Simon Iteanu stars as a 7-year-old Parisian in Hou Hsiao-hsien's "Flight of the Red Balloon."
(Tsai cheng-tai)
Hovering just out of sight throughout "Flight of the Red Balloon," like a memory of childhood on a busy day, is Albert Lamorisse's 1956 Oscar-winning short film "The Red Balloon." That magical classic is referenced by one of the new film's characters early on, and at times we glimpse the balloon itself, bumping against a window casement or ghosting along a Metro platform. It seems to be telling us something.
But what? The hushed brilliance of Hou Hsiao-hsien's movie is that the answer's right there in front of us, even as we and the onscreen characters can't hear it through the white noise of daily life. The subject is the privileged state of childhood itself - how we're all lucky to have had it and how it so easily floats away from our grasp.
This being a Hou film, the point is made indirectly. There's no plot, per se, and if you come to the theater expecting one, you'll be shredding the armrests 30 minutes in. Rather, "Flight" looks at the world the way a kid would, taking it all in and sifting for clues.
The specific kid here is Simon (Simon Iteanu), a 7-year-old Parisian boy with an unruly mop of hair. He lives with his mother, Suzanne (Juliette Binoche), in a cluttered carriage house on a cobbled side street. When the film opens, he's meeting his new nanny, a Chinese film student named Song (Fang Song).

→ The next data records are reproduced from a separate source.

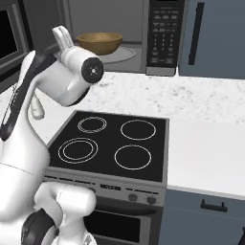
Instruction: Open the microwave, place the bowl with waffle inside the microwave, then close the microwave door and turn it on.
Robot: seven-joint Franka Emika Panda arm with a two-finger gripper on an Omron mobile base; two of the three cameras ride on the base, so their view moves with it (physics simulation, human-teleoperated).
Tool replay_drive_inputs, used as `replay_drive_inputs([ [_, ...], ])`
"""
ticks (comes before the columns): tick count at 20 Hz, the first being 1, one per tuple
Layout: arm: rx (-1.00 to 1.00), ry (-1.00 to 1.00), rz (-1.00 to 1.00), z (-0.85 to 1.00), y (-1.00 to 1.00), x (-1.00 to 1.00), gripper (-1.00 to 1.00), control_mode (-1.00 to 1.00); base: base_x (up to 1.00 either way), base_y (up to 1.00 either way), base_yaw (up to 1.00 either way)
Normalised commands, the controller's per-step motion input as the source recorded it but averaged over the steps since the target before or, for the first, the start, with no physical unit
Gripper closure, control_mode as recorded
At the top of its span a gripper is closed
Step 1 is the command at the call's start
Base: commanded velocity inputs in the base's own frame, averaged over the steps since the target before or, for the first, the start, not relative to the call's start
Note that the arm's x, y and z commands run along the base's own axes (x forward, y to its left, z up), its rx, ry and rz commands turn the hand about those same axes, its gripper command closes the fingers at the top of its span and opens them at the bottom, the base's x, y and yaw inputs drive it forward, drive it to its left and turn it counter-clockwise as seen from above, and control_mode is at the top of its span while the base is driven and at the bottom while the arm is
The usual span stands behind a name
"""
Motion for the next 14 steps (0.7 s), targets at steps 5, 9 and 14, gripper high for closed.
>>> replay_drive_inputs([
  [5, 0.00, -0.06, 0.00, 0.00, 0.11, -1.00, 1.00, -1.00, 0.00, 0.00, 0.00],
  [9, -0.05, -0.12, 0.01, -0.11, 0.15, -1.00, 1.00, -1.00, 0.00, 0.00, 0.00],
  [14, -0.09, -0.18, 0.04, -0.06, 0.39, -1.00, 1.00, -1.00, 0.00, 0.00, 0.00],
])
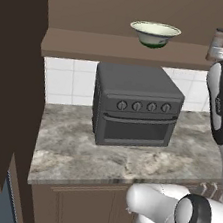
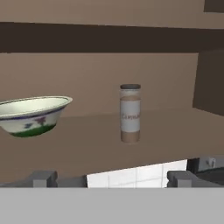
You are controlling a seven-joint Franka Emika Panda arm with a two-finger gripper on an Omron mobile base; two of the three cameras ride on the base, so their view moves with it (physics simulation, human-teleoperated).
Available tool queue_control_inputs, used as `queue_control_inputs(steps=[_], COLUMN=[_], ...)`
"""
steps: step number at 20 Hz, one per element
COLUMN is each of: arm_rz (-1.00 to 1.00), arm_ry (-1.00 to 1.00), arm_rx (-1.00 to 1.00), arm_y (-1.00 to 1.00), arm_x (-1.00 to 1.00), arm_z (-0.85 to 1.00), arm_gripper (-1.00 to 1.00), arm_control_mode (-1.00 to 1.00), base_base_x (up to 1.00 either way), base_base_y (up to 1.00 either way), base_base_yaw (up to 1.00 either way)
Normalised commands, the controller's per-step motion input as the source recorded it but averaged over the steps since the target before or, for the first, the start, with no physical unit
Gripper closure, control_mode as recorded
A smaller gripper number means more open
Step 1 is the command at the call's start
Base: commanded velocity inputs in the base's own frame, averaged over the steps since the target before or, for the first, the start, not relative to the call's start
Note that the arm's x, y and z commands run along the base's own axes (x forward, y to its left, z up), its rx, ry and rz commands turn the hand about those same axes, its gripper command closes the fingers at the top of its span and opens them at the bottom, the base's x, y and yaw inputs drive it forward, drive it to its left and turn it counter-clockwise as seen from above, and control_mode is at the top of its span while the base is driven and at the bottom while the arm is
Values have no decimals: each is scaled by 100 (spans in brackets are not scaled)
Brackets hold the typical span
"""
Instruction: Take the cinnamon bottle from the cabinet and place it on the dining table, next to the plate with the cupcake. Then take the chocolate from the dining counter and place it on the cupcake plate.
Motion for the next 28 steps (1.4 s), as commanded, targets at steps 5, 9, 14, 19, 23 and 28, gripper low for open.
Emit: queue_control_inputs(steps=[5, 9, 14, 19, 23, 28], arm_rz=[-5, -13, -15, -7, 0, 0], arm_ry=[-1, 0, 5, 9, 4, 0], arm_rx=[-7, 0, 2, 16, 24, 14], arm_y=[-1, -24, -39, -29, -35, -10], arm_x=[46, 50, 47, 38, 16, 19], arm_z=[59, 53, -27, -29, 0, -15], arm_gripper=[-100, -100, -100, -100, -100, -100], arm_control_mode=[-100, -100, -100, -100, -100, -100], base_base_x=[0, 0, 0, 0, 0, 0], base_base_y=[0, 0, 0, 0, 0, 0], base_base_yaw=[0, 0, 0, 0, 0, 0])
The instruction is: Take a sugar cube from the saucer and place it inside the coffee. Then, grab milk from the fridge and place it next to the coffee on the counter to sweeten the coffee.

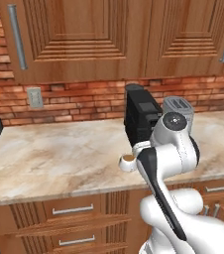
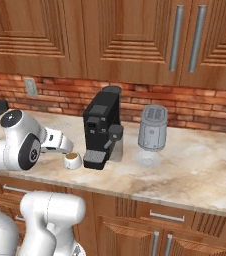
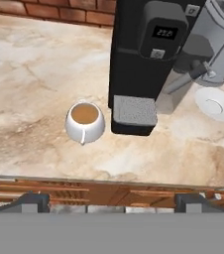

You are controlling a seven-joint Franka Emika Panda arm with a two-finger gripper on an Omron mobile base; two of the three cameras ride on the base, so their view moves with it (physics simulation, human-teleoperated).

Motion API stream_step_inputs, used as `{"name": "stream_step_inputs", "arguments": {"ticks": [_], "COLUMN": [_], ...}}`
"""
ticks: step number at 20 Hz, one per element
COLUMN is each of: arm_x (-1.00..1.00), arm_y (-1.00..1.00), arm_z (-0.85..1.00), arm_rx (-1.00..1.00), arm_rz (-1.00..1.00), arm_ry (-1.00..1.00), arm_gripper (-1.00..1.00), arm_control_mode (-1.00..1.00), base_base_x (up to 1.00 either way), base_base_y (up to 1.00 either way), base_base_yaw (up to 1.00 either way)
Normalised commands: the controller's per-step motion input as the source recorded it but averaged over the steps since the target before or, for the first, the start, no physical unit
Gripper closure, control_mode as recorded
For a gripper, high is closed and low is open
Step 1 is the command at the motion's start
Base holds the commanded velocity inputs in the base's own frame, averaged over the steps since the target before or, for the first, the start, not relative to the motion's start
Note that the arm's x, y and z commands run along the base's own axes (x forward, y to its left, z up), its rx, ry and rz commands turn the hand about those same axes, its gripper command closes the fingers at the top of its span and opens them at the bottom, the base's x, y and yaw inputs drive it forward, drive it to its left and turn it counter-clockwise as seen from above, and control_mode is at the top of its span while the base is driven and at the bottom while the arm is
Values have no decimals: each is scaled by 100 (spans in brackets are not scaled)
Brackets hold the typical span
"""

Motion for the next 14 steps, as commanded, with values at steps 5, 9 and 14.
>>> {"name": "stream_step_inputs", "arguments": {"ticks": [5,9,14], "arm_x": [0,0,0], "arm_y": [0,0,0], "arm_z": [0,0,0], "arm_rx": [0,0,0], "arm_rz": [0,0,0], "arm_ry": [0,0,0], "arm_gripper": [-100,-100,-100], "arm_control_mode": [100,100,100], "base_base_x": [-44,-33,-29], "base_base_y": [0,0,0], "base_base_yaw": [31,38,41]}}
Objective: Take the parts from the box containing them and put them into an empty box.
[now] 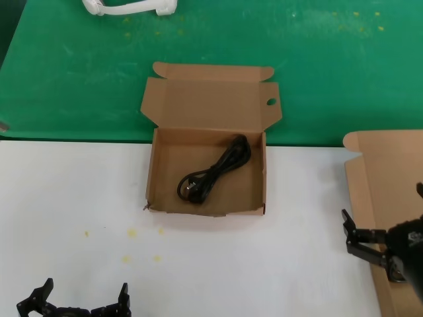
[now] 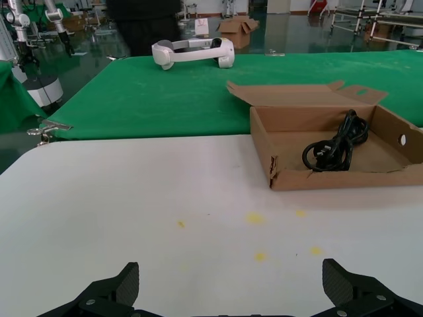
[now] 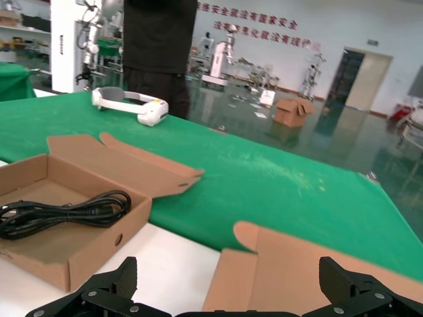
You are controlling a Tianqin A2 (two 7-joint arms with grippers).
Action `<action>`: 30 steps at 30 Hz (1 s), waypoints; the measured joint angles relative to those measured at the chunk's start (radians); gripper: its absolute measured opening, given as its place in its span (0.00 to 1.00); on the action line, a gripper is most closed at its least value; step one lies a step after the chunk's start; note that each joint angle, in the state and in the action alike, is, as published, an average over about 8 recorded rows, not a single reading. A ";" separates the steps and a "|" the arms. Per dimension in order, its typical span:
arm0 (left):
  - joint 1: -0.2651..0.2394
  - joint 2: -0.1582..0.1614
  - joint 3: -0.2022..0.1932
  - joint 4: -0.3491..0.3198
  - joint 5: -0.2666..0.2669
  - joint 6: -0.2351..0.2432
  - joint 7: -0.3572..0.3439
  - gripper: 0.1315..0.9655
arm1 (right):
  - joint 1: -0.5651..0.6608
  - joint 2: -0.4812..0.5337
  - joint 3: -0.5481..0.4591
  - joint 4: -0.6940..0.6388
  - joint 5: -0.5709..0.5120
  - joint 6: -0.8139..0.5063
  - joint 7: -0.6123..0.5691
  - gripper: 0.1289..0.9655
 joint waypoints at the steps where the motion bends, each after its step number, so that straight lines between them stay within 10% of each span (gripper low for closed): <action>1: 0.000 0.000 0.000 0.000 0.000 0.000 0.000 1.00 | -0.009 0.001 -0.001 0.002 0.008 0.008 0.002 1.00; 30: 0.000 0.000 0.000 0.000 0.000 0.000 0.000 1.00 | -0.218 0.032 -0.030 0.059 0.207 0.205 0.055 1.00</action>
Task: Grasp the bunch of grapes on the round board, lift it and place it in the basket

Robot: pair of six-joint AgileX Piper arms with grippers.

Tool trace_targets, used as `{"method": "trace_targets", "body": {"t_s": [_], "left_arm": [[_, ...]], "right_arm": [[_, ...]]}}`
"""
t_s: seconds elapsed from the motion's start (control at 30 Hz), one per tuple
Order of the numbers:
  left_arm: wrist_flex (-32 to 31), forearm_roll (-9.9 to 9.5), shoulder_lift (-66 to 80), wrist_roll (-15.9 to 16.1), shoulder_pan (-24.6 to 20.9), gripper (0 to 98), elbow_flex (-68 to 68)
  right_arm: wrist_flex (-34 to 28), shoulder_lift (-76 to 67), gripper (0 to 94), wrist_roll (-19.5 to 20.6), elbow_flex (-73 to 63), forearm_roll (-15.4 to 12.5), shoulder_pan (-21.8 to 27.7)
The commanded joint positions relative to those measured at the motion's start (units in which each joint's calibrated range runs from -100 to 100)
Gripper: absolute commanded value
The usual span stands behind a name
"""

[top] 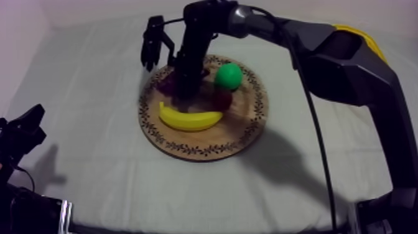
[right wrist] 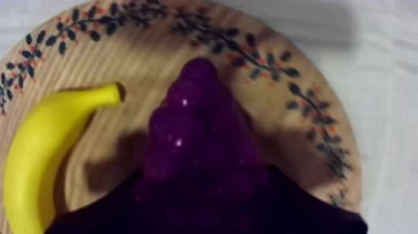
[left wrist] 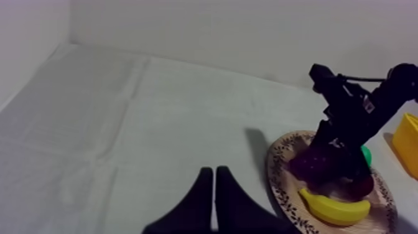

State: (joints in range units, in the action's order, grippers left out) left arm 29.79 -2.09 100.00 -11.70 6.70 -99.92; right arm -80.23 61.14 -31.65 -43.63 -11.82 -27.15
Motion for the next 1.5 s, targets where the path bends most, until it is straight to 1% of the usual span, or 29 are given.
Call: {"method": "trace_targets", "body": {"t_s": [0.0,0.33,0.47,0.67,0.83,1.03,1.23,1.33,1.47], "left_arm": [[0.04,0.02,0.0,0.0,0.0,0.1,0.03],[0.04,0.02,0.0,0.0,0.0,0.1,0.03],[0.04,0.02,0.0,0.0,0.0,0.1,0.03],[0.04,0.02,0.0,0.0,0.0,0.1,0.03],[0.04,0.02,0.0,0.0,0.0,0.1,0.03],[0.04,0.02,0.0,0.0,0.0,0.1,0.03],[0.04,0.02,0.0,0.0,0.0,0.1,0.03],[0.04,0.02,0.0,0.0,0.0,0.1,0.03],[0.04,0.02,0.0,0.0,0.0,0.1,0.03]], "right_arm": [[0.27,-2.04,43.5,0.11,0.73,0.32,0.38],[-0.7,-16.51,42.7,-0.67,7.99,2.65,3.45],[0.08,-24.35,42.9,-0.78,12.55,3.76,5.09],[2.11,-35.36,43.0,0.93,17.59,5.95,8.41],[4.71,-43.06,42.8,3.77,21.87,7.15,11.96],[10.11,-50.88,42.8,9.08,29.01,9.32,16.07],[14.54,-56.3,42.7,13.73,36.21,10.07,20.94],[18.39,-58.31,42.7,16.57,40.34,10.99,23.36],[24.13,-60.58,42.7,21.52,46.08,13.39,26.29]]}}
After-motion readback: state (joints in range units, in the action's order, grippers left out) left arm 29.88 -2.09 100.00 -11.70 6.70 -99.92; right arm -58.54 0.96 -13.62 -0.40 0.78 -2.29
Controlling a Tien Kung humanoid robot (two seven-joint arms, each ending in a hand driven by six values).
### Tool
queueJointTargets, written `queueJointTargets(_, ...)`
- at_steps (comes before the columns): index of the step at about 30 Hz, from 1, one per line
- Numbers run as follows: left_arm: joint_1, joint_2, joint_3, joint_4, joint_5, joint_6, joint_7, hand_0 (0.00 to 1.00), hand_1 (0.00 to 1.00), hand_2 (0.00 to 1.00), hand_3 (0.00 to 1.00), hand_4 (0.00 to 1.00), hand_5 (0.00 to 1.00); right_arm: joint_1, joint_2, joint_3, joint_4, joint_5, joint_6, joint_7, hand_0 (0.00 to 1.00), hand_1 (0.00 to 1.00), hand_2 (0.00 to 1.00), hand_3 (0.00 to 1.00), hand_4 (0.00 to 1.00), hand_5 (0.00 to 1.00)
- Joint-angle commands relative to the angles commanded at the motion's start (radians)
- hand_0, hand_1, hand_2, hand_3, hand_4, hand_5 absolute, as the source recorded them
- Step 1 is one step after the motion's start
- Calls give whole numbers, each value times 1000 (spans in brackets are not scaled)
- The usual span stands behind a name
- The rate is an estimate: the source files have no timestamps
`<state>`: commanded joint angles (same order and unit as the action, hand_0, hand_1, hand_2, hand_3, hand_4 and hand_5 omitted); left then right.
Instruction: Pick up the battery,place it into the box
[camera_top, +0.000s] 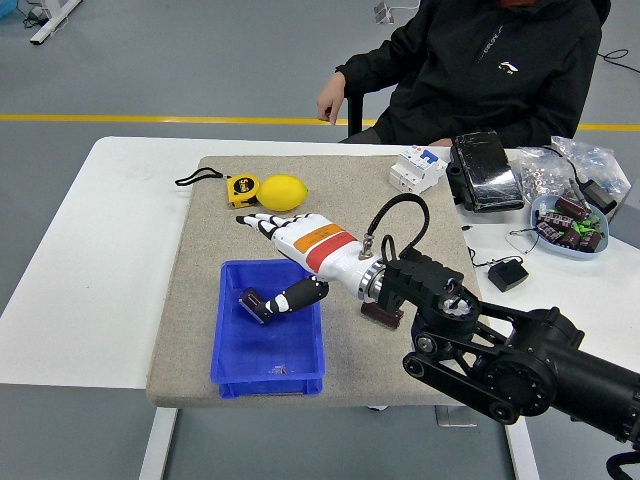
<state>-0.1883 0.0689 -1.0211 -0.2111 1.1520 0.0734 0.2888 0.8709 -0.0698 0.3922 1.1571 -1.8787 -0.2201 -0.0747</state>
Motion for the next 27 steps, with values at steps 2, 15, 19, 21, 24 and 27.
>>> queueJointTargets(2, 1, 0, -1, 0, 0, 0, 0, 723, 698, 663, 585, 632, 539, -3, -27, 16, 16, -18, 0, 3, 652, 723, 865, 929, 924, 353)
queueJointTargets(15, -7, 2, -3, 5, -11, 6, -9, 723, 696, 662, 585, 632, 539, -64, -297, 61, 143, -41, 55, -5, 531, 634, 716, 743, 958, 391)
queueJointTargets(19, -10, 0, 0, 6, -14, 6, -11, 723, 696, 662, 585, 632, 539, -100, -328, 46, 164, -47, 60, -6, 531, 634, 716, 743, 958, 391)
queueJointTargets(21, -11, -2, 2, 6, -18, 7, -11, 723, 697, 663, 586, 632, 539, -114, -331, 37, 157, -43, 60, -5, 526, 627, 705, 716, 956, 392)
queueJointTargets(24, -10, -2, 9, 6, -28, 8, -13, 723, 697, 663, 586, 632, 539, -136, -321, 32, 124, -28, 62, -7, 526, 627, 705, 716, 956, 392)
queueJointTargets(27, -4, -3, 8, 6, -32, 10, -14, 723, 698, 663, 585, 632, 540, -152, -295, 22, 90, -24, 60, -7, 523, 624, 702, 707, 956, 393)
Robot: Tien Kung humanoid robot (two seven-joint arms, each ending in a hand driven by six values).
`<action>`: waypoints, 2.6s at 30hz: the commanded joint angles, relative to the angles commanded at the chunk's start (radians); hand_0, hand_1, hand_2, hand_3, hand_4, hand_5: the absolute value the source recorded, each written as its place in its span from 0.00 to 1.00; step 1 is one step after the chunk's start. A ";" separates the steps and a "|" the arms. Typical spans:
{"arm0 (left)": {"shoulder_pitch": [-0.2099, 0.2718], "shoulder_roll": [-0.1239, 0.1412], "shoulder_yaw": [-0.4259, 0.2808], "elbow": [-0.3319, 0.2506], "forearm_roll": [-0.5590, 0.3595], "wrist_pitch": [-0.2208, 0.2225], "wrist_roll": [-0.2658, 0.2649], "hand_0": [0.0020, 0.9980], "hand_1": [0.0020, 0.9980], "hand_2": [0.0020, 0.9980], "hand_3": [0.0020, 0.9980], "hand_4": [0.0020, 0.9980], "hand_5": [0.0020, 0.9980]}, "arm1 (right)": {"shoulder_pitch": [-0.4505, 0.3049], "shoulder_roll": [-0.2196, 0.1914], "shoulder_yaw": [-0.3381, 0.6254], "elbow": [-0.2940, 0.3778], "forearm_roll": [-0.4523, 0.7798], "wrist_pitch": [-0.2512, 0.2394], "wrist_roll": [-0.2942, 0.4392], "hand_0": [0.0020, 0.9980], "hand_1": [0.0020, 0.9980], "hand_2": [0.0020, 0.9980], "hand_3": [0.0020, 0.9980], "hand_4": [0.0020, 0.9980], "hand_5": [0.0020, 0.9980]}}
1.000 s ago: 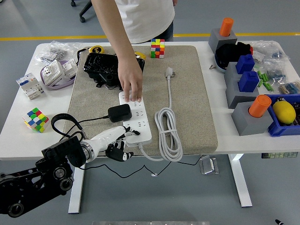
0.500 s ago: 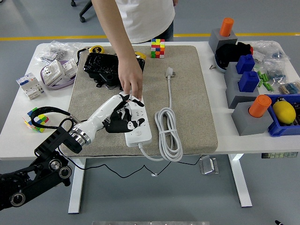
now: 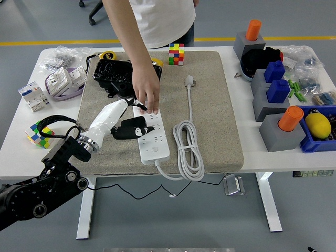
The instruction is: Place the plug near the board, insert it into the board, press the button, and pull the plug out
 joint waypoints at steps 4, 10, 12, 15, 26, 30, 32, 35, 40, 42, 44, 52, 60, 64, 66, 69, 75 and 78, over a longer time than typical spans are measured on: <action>-0.019 -0.010 0.020 0.049 0.027 -0.015 0.032 0.75 0.76 0.75 0.64 0.93 0.32 | -0.001 -0.001 -0.001 -0.001 0.000 0.000 -0.001 0.60 0.65 0.67 0.56 0.96 0.51; -0.043 -0.020 0.048 0.100 0.037 -0.024 0.049 0.70 0.71 0.67 0.64 0.93 0.31 | -0.003 0.000 0.002 -0.002 0.001 0.000 -0.001 0.60 0.65 0.67 0.56 0.95 0.51; -0.048 -0.023 0.052 0.107 0.034 -0.027 0.052 0.69 0.69 0.65 0.64 0.94 0.31 | -0.003 -0.001 0.002 -0.001 0.000 0.000 -0.001 0.60 0.65 0.67 0.56 0.95 0.51; -0.058 -0.032 0.061 0.124 0.031 -0.027 0.065 0.69 0.69 0.65 0.64 0.94 0.31 | -0.003 -0.001 0.001 0.000 0.000 0.000 0.000 0.60 0.65 0.67 0.56 0.95 0.51; -0.076 -0.045 0.087 0.156 0.018 -0.028 0.082 0.44 0.51 0.51 0.57 0.76 0.25 | -0.003 -0.002 -0.001 0.000 0.000 0.000 0.000 0.60 0.65 0.67 0.56 0.95 0.51; -0.080 -0.046 0.096 0.156 0.017 -0.019 0.076 0.35 0.40 0.40 0.52 0.66 0.18 | -0.004 -0.002 0.001 0.000 0.000 0.000 -0.001 0.60 0.65 0.67 0.56 0.95 0.51; -0.082 -0.047 0.101 0.157 0.022 -0.014 0.077 0.35 0.40 0.40 0.52 0.66 0.18 | -0.003 -0.001 0.001 0.000 0.000 0.000 -0.001 0.60 0.65 0.67 0.56 0.95 0.51; -0.084 -0.047 0.109 0.159 0.031 -0.015 0.081 0.33 0.37 0.38 0.52 0.63 0.10 | -0.003 -0.002 0.002 0.001 0.000 0.000 0.000 0.60 0.65 0.67 0.56 0.96 0.51; -0.081 -0.041 0.104 0.147 0.038 -0.015 0.060 0.33 0.37 0.38 0.52 0.63 0.10 | -0.003 -0.002 0.002 0.001 -0.001 0.000 0.000 0.60 0.65 0.67 0.56 0.96 0.51; -0.079 -0.038 0.100 0.140 0.036 -0.013 0.052 0.33 0.37 0.38 0.51 0.63 0.06 | -0.003 -0.002 0.002 0.001 -0.001 0.000 0.000 0.60 0.65 0.67 0.56 0.95 0.51; -0.075 -0.033 0.091 0.130 0.034 -0.010 0.036 0.33 0.37 0.38 0.51 0.63 0.06 | -0.004 -0.001 0.001 -0.001 -0.001 0.000 0.000 0.60 0.65 0.67 0.56 0.95 0.51; -0.054 -0.012 0.048 0.107 0.037 0.019 -0.032 0.33 0.38 0.38 0.52 0.64 0.05 | -0.004 -0.001 0.002 0.000 -0.001 0.000 0.000 0.60 0.65 0.67 0.56 0.95 0.51; -0.036 0.014 0.009 0.183 -0.001 0.017 -0.046 0.35 0.38 0.40 0.52 0.67 0.08 | -0.005 -0.001 0.003 0.000 -0.002 0.000 0.000 0.60 0.65 0.67 0.56 0.96 0.51; -0.033 0.018 0.004 0.229 -0.022 0.021 -0.054 0.35 0.38 0.40 0.52 0.67 0.08 | -0.006 0.000 0.003 0.000 -0.002 0.000 0.000 0.60 0.65 0.67 0.56 0.96 0.51; -0.031 0.018 0.003 0.242 -0.028 0.020 -0.054 0.40 0.46 0.49 0.54 0.69 0.10 | -0.007 0.000 0.002 0.000 -0.002 0.001 0.000 0.60 0.65 0.67 0.56 0.95 0.50; -0.027 0.017 0.001 0.248 -0.034 0.016 -0.056 0.40 0.46 0.49 0.54 0.69 0.10 | -0.006 0.000 0.001 0.000 -0.002 0.001 0.000 0.60 0.65 0.67 0.56 0.95 0.50; -0.026 0.009 0.004 0.251 -0.043 0.019 -0.062 0.53 0.55 0.55 0.57 0.77 0.15 | -0.005 0.001 0.002 0.001 -0.002 0.000 0.000 0.60 0.65 0.67 0.56 0.95 0.50; -0.026 0.007 0.006 0.253 -0.045 0.015 -0.057 0.54 0.59 0.55 0.57 0.89 0.25 | -0.006 0.000 0.003 0.000 -0.002 0.000 0.000 0.60 0.65 0.67 0.56 0.95 0.50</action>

Song casually videotapes moments of the boy's day and tries shaping them into something on her laptop; she's the director's stand-in, hoping that if she looks long enough, art will happen. (It does.) Through her, we see that Simon's mother is something of a failed grown-up herself.
A free-spirited artist who performs in a puppet theater, Suzanne can barely hold her life together. Her husband is in Canada writing a novel and, while she doesn't want to admit it, he's not coming back. The tenants downstairs are causing a fuss; the family lawyer must be called in. Binoche, her hair cropped and blond, guides the character from exhaustion to snappishness to maternal love. You've had days like this, but Suzanne is having a life like this, and it's taking its toll.
"Flight of the Red Balloon" unfolds in long, graceful takes; even those who like their films slow may find their minds wandering to the grocery list occasionally. Hou keeps seducing you back, though. Paris becomes a character in its own right, cruel and forgiving in the style of Lamorisse's movie. The camerawork by Lee Pin-bing and the sound recording by Chu Shih-yi capture the ceaseless flow of life in a metropolis and in a boy's living room, as an argument erupts on the landing and the blind piano-tuner plunks out notes.
Toward the end of "Flight," Simon's class takes a field trip to the Musee D'Orsay. The students are brought before Felix Vallotton's 1899 painting "The Balloon," in which a child races through a sunlit park after a receding red balloon while two distant adult figures stand in the shade. "They could be parents," says one boy, "or they could be ghosts."
The film moves through sun and shadow, too. Art, hints Hou, is how we try to recapture childhood's wonder, and it's a thin substitute at best. The strings get tangled, or we haven't learned the proper digital effects. We focus too hard on the canvas. Look up, this movie gently chides - look up in the sky.